L'autre changement tient au profil des adtech qui envisagent ou tentent l'aventure boursière. "On voit une deuxième vague succéder à celle constituée des Rocket Fuel et cie", analyse Gil Doukhan, associé chez le fonds d'investissement Iris Capital. Une nouvelle génération portée par la success story The Trade Desk ( valorisé 41 fois son Ebitda quatre ans après son IPO) et qui serait bien plus vertueuse que les pionniers du secteur. Des pionniers qui ont parfois profité de la méconnaissance des investisseurs pour réussir de véritables hold-up, en s'introduisant en bourse alors qu'ils n'étaient même pas rentables et que leur croissance était gonflée artificiellement. "C'était un peu le Far West aux débuts du programmatique, avec des sociétés à la valorisation astronomique sur des business models limités", reconnait Arnaud Créput.

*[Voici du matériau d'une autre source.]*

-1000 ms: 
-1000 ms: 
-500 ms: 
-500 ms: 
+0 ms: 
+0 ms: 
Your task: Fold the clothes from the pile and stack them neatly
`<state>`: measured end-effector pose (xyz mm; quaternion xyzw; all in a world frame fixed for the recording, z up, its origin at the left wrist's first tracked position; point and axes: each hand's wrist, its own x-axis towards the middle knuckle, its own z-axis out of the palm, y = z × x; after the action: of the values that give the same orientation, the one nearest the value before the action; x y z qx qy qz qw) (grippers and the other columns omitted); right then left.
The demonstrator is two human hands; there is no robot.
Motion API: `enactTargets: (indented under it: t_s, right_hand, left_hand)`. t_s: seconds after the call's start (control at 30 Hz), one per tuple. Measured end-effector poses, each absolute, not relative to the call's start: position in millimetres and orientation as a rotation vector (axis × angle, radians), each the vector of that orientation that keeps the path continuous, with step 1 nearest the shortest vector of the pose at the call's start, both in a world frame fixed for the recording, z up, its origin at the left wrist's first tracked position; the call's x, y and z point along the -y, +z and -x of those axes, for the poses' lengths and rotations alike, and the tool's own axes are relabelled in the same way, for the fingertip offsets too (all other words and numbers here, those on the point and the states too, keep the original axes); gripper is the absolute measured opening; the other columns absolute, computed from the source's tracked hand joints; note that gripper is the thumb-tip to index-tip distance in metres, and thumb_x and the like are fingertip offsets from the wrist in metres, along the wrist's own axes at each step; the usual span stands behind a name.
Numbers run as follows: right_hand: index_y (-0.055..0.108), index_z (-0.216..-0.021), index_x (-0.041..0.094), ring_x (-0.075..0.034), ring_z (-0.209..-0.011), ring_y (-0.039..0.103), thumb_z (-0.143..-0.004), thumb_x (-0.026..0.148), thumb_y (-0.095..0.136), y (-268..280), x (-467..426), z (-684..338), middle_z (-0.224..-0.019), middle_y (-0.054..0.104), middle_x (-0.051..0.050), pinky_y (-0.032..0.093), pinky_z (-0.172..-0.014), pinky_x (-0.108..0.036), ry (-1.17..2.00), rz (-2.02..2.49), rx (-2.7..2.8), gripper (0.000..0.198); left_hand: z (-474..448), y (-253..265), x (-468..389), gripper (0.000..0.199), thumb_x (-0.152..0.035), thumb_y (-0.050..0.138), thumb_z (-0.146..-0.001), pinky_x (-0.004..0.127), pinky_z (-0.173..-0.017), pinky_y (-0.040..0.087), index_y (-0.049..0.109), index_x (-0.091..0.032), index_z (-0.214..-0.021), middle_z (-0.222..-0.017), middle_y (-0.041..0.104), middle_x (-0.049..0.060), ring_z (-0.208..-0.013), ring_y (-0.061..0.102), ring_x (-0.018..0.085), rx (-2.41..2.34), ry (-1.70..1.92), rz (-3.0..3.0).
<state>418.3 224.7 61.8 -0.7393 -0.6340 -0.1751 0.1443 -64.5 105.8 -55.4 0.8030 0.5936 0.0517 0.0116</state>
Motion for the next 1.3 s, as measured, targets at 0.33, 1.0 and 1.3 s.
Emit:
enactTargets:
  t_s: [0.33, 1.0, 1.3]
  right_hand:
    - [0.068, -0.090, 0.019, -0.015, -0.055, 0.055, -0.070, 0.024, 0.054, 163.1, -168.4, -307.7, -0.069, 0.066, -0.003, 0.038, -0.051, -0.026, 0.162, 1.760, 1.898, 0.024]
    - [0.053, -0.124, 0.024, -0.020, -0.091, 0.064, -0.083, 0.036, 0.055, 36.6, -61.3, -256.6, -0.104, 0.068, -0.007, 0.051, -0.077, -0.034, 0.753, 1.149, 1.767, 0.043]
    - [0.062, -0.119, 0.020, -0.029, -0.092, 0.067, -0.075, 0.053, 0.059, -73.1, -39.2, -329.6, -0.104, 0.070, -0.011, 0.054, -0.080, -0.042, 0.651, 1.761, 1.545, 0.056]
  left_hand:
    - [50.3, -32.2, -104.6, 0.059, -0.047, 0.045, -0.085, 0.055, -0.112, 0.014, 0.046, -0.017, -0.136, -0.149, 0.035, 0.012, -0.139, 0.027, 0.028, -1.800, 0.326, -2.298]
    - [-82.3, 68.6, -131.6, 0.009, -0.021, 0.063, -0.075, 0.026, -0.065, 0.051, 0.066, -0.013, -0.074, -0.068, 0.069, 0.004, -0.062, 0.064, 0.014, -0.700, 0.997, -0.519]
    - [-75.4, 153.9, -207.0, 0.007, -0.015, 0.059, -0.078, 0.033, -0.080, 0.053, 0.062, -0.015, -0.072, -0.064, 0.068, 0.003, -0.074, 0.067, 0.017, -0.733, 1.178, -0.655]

"Beaucoup d'investisseurs se sont fait avoir par des profils de sociétés qui semblaient bien fonctionner, parce que c'est facile de générer plusieurs millions de dollars de chiffre d'affaires dans l'adtech rapidement"

"Beaucoup d'investisseurs se sont fait avoir par des profils de sociétés qui semblaient bien fonctionner, parce que c'est facile de générer plusieurs millions de dollars de chiffre d'affaires dans l'adtech rapidement, avec les conséquences que l'on connait", ajoute Gil Doukhan. Le plus emblématique exemple s'appelle Rocket Fuel. Un temps valorisé 2 milliards de dollars, la société, empêtrée dans des scandales de fraude et de marges opaques, a été contrainte de sortir de bourse en juillet 2017. La société a été acquise pour près de 125 millions de dollars par Sizmek, une autre adtech sortie de la cotation, un an plus tôt, elle aussi au rabais. Sizmek s'est depuis déclaré en faillite et ses actifs ont été cédés à certains de ses concurrents, dont Amazon, courant 2019. "Cet épisode a fait beaucoup de mal à l'écosystème", estime Gil Doukhan.

Il a fallu du temps au secteur pour montrer patte blanche mais c'est désormais chose faite. "Il y a eu un gros écrémage entre 2017 et 2018, avec des disparitions et une consolidation du secteur qui a permis aux plus vertueux de survivre", analyse Arnaud Créput. La plupart des candidats à une IPO réalisent aujourd'hui plus de 100 millions de dollars de chiffre d'affaires dans le monde, sont rentables ou proches de l'être, et continuent de croître fortement. "La nouvelle génération est beaucoup plus saine, les financements sont venus moins facilement, ce qui l'a contrainte à rester sérieuse", constate de son côté Gil Doukhan. Et de donner en exemple Applovin, une plateforme mobile qui a réalisé 1,5 milliard de dollars de revenus en 2020 et a sollicité la banque Morgan Stanley pour chapeauter son introduction en bourse. "Applovin est en passe de devenir le Trade Desk du mobile, à la faveur d'une technologie pointue et de dirigeants hyper compétents."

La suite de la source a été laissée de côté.